▶ ABOUT THIS EXERCISE
From the line containing "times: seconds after" down to the line containing "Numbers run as" in the records below, reproduce every line exactly, ends included, and omit all others.

▶ RECORDS TO USE
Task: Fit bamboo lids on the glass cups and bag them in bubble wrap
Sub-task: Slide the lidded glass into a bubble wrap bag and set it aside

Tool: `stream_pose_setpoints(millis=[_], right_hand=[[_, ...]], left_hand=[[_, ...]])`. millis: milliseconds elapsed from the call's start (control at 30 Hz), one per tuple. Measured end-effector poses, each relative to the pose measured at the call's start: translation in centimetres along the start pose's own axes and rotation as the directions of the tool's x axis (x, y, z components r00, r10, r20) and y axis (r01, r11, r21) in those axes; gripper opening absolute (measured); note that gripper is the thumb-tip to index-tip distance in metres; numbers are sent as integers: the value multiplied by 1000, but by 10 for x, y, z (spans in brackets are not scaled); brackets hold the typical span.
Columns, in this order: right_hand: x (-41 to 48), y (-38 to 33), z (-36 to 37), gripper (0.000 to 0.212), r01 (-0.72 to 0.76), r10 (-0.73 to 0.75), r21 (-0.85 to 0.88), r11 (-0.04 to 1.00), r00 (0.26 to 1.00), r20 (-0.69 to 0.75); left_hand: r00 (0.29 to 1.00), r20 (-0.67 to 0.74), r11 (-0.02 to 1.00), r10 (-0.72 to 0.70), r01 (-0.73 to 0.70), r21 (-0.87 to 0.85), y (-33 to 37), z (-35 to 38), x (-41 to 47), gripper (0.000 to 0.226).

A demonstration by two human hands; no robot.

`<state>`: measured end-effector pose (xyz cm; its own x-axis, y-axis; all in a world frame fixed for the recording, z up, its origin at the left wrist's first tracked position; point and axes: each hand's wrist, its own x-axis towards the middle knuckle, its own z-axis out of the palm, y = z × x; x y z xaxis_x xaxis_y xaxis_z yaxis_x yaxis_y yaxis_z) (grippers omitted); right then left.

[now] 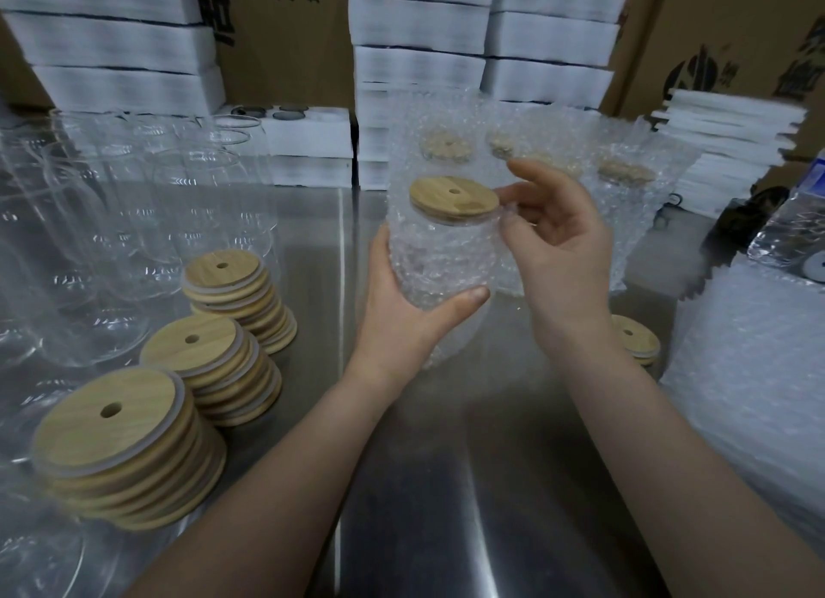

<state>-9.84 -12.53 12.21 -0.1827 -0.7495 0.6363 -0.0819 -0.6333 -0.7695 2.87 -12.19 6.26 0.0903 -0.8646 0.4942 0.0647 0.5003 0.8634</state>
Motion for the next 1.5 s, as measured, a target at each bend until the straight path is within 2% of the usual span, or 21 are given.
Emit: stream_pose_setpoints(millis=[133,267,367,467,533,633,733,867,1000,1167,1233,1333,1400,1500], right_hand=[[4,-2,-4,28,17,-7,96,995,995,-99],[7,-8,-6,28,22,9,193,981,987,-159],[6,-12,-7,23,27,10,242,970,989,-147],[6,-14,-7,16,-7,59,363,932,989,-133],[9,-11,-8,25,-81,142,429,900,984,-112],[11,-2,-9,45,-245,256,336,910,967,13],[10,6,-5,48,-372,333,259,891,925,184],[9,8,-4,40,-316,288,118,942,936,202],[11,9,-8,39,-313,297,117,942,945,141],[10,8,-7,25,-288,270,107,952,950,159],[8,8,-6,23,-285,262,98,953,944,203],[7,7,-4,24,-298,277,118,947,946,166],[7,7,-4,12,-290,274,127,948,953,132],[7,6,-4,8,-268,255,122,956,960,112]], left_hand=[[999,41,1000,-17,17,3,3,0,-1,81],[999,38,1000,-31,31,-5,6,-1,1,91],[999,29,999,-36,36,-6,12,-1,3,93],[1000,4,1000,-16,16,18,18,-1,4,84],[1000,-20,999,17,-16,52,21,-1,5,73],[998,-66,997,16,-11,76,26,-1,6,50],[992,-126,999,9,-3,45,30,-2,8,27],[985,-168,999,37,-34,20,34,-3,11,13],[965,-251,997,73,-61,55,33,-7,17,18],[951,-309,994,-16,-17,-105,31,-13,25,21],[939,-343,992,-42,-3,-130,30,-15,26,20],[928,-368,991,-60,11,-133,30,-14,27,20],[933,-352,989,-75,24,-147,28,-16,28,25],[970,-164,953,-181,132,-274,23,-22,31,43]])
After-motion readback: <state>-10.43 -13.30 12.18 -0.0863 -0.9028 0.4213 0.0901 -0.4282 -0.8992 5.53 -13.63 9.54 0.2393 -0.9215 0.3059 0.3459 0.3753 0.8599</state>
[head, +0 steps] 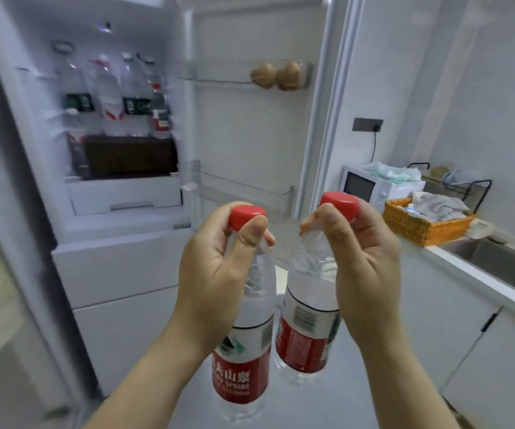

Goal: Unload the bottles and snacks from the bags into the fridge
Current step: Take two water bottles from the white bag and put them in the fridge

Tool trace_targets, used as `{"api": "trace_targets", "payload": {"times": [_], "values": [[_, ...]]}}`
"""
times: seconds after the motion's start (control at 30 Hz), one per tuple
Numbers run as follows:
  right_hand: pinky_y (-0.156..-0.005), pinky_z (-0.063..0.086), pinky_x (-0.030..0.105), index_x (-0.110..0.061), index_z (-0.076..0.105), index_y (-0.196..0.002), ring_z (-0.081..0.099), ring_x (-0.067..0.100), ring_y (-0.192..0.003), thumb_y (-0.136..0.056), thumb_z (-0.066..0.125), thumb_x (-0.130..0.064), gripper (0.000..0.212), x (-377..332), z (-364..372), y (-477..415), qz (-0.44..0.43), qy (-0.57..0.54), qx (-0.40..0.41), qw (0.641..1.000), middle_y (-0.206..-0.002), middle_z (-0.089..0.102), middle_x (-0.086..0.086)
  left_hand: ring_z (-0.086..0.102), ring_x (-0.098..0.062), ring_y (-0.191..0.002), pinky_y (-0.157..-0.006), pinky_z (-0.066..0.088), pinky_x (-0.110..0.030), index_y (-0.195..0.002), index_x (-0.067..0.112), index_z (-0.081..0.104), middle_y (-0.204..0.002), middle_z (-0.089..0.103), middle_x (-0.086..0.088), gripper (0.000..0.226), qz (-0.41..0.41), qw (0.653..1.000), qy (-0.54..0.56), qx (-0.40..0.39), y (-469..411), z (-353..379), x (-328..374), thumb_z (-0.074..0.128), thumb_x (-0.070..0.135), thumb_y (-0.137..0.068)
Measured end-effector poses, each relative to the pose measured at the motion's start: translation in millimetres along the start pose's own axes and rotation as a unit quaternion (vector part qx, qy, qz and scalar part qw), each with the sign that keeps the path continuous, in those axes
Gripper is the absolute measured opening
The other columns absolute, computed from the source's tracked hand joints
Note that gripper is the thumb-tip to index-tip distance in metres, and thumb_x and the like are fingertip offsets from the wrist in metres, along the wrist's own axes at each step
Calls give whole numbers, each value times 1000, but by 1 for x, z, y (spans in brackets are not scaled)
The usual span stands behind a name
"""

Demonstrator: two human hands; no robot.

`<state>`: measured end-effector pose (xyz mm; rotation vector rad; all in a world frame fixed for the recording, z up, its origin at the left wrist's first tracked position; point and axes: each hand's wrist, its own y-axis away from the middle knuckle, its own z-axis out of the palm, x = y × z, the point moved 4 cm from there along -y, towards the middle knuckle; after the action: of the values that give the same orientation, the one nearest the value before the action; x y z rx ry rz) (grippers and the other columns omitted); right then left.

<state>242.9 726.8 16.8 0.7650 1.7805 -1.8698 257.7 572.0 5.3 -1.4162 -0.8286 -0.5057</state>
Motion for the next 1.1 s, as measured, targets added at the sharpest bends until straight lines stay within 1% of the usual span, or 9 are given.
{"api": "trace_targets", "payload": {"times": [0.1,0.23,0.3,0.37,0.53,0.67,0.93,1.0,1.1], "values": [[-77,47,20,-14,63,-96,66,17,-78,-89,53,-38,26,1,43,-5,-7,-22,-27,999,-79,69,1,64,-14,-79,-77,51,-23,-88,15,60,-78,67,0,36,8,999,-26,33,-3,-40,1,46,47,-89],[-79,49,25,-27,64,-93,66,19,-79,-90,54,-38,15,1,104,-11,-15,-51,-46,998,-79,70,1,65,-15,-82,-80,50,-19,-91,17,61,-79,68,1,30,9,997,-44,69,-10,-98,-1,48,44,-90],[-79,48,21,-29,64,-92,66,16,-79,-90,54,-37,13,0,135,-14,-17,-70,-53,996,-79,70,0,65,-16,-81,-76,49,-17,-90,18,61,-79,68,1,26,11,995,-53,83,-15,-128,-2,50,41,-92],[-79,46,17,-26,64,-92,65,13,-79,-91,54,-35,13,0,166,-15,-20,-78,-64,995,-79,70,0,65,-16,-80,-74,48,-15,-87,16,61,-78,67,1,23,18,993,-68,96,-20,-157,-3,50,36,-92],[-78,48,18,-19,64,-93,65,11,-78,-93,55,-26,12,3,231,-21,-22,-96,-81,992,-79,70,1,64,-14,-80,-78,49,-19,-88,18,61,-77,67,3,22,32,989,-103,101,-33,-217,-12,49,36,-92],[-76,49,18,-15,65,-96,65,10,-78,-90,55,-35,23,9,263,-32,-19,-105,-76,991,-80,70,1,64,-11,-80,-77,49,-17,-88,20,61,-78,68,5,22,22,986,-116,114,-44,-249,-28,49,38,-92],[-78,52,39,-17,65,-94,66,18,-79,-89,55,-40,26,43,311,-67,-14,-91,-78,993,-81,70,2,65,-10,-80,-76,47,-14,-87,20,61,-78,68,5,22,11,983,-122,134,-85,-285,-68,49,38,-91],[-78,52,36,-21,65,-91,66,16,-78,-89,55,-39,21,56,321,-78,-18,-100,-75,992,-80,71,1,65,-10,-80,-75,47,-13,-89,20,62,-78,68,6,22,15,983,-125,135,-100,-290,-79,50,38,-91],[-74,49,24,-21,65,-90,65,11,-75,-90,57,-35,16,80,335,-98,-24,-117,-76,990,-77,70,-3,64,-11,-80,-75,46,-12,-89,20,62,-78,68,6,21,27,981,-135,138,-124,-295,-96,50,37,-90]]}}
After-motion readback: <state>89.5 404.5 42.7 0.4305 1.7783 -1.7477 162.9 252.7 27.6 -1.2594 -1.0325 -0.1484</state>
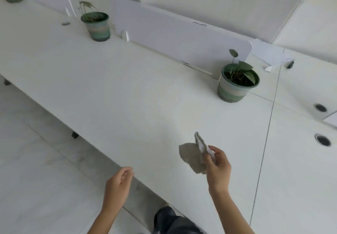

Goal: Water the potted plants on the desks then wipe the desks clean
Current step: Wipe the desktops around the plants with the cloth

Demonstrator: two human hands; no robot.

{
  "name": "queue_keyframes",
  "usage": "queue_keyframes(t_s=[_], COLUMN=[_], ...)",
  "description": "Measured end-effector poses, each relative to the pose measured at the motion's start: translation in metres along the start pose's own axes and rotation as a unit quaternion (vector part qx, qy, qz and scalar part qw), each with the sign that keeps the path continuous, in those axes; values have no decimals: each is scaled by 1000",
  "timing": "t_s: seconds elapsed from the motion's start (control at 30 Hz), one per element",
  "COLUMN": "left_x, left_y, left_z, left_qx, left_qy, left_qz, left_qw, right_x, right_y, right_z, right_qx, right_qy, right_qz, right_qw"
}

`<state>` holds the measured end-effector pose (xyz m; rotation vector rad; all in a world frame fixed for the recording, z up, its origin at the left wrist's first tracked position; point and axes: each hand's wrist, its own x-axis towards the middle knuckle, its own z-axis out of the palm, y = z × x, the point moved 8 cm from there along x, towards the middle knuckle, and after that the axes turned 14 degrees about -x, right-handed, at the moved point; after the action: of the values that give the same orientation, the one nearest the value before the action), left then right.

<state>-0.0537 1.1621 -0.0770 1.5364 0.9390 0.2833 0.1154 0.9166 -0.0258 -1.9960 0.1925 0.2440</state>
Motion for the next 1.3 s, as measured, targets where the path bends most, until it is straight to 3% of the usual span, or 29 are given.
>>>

▶ ANSWER FOR THE TASK
times: seconds after the motion's start (control at 30 Hz), one per tuple
Numbers run as follows:

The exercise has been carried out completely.